Exercise: Every line of the data that contains the string "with" must be copied.

Exercise data:
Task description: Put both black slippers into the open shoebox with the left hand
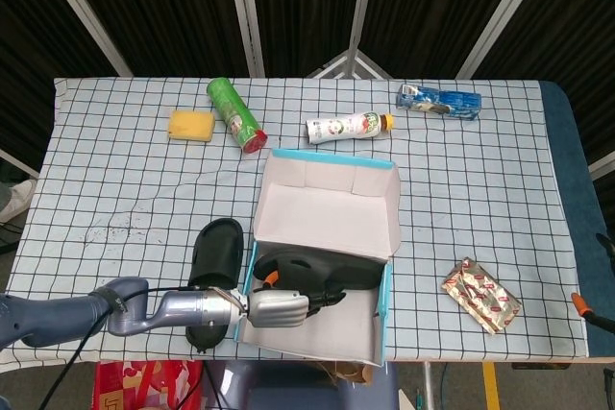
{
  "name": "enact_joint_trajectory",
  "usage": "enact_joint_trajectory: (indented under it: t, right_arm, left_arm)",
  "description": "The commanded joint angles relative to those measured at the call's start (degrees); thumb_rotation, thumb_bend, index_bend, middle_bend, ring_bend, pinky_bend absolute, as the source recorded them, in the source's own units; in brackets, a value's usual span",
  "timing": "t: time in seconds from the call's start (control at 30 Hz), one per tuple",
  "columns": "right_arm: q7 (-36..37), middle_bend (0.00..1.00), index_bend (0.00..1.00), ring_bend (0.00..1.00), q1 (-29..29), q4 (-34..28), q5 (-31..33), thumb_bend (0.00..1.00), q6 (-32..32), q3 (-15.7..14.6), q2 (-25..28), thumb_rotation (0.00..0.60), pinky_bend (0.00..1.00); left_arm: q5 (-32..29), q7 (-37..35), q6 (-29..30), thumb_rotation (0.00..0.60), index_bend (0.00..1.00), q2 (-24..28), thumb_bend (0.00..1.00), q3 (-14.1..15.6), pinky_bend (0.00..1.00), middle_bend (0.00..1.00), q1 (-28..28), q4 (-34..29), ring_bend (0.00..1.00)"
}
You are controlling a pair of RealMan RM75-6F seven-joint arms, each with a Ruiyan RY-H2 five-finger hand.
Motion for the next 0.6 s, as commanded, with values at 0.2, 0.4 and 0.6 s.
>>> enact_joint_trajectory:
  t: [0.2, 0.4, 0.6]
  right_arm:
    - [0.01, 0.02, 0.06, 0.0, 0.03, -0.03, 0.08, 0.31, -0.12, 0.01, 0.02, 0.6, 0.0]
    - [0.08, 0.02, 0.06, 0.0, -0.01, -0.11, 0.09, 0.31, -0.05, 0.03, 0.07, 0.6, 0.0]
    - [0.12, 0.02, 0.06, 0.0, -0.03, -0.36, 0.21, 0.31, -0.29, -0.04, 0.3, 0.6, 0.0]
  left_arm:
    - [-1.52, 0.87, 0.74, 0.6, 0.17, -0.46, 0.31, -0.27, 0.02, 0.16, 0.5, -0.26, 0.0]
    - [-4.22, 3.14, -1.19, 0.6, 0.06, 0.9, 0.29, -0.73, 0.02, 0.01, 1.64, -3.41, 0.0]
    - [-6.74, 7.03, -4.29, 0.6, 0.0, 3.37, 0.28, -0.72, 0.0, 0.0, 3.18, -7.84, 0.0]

Answer space:
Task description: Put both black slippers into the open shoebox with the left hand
You are controlling a pair of RealMan RM75-6F seven-joint arms, each with a Ruiyan RY-H2 five-finger hand.
Motion for the next 0.6 s, as commanded, with values at 0.2, 0.4 and 0.6 s.

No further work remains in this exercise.